A theme captures a common, recurring pattern across a dataset, clustered around a central organising concept. A theme tends to describe the different facets of that singular idea, demonstrating the theme’s patterning in the dataset.
Codes tend to be more specific than themes. They capture a single idea associated with a segment of data, and consist of pithy labels identifying what is of interest in the data (in relation to the research question). Codes can be conceptualised as the building-blocks that combine to create themes – so multiple codes typically are combined to create themes, during the process of TA.

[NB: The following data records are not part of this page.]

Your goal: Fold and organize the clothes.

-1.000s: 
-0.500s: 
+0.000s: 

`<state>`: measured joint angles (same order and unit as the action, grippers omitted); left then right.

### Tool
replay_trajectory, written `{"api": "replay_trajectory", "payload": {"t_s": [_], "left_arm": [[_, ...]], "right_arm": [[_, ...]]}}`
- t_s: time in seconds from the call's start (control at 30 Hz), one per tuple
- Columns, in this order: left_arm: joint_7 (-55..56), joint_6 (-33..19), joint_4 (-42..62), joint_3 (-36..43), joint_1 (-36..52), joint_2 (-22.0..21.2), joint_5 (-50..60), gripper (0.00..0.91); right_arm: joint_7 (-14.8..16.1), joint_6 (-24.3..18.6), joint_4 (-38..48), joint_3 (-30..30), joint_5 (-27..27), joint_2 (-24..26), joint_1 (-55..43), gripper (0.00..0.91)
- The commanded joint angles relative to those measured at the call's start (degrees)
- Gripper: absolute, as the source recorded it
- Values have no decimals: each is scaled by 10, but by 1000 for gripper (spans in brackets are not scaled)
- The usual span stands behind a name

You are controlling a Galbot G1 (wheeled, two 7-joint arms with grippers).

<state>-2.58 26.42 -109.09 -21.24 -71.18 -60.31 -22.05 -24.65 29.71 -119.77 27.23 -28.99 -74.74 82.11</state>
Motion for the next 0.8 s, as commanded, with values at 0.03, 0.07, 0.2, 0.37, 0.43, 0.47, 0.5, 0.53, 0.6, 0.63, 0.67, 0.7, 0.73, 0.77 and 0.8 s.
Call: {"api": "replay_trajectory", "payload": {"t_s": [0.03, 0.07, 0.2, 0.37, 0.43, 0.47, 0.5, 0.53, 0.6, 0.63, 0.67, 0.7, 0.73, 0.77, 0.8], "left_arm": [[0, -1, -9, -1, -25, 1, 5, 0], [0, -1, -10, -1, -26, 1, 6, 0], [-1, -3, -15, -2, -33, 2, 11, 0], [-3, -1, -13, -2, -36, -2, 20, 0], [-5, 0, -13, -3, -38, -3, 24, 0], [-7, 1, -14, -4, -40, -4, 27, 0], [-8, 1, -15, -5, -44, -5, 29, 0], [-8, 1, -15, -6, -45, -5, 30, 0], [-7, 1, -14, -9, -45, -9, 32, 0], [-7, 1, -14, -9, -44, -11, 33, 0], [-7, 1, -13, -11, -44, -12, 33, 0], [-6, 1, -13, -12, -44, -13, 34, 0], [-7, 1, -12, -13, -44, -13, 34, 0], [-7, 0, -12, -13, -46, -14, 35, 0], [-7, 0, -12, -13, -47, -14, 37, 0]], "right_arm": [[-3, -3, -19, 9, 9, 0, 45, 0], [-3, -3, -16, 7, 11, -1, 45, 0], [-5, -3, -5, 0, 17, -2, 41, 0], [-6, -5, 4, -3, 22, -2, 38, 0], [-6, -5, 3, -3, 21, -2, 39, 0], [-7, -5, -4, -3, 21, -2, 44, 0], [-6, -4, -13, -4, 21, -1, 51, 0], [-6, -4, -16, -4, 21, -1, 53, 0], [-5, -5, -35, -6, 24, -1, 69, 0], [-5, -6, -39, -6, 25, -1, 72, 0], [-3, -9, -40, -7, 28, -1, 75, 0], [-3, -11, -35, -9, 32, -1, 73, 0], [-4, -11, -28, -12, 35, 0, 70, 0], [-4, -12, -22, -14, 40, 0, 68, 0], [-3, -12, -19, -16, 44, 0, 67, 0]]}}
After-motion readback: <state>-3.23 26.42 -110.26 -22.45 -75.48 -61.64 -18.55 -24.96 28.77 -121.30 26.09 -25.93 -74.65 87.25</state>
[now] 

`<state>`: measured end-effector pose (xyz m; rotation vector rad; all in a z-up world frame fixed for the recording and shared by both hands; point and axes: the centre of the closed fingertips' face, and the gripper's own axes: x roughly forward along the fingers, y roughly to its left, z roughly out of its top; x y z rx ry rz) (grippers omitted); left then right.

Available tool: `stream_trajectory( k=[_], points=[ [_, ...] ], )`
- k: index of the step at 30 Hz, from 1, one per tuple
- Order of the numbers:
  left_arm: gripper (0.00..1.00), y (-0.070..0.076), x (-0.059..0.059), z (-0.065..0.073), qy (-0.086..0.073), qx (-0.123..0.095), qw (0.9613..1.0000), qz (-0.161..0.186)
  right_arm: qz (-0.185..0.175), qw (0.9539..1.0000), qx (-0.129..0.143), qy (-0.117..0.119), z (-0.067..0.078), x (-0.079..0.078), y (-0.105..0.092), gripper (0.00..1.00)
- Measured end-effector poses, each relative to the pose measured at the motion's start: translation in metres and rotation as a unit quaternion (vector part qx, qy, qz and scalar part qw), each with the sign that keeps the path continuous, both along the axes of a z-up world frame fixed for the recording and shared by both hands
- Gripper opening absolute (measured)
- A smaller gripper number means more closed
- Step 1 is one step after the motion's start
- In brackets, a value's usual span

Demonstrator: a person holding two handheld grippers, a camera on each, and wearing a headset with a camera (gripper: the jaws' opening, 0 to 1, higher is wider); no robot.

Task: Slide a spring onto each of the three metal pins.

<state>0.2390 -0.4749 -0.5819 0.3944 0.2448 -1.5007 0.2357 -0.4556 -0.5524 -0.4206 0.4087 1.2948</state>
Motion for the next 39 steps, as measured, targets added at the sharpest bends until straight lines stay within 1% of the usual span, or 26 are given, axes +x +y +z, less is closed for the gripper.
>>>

What is a central organising concept and why is it important in thematic analysis?
A central organising concept captures the essence of a theme. It is an idea or concept that captures and summarises the core point of a coherent and meaningful pattern in the data. If you can identify the central organising concept of a theme, you can capture the core of what your theme is about. If you cannot do this, your theme may lack coherence.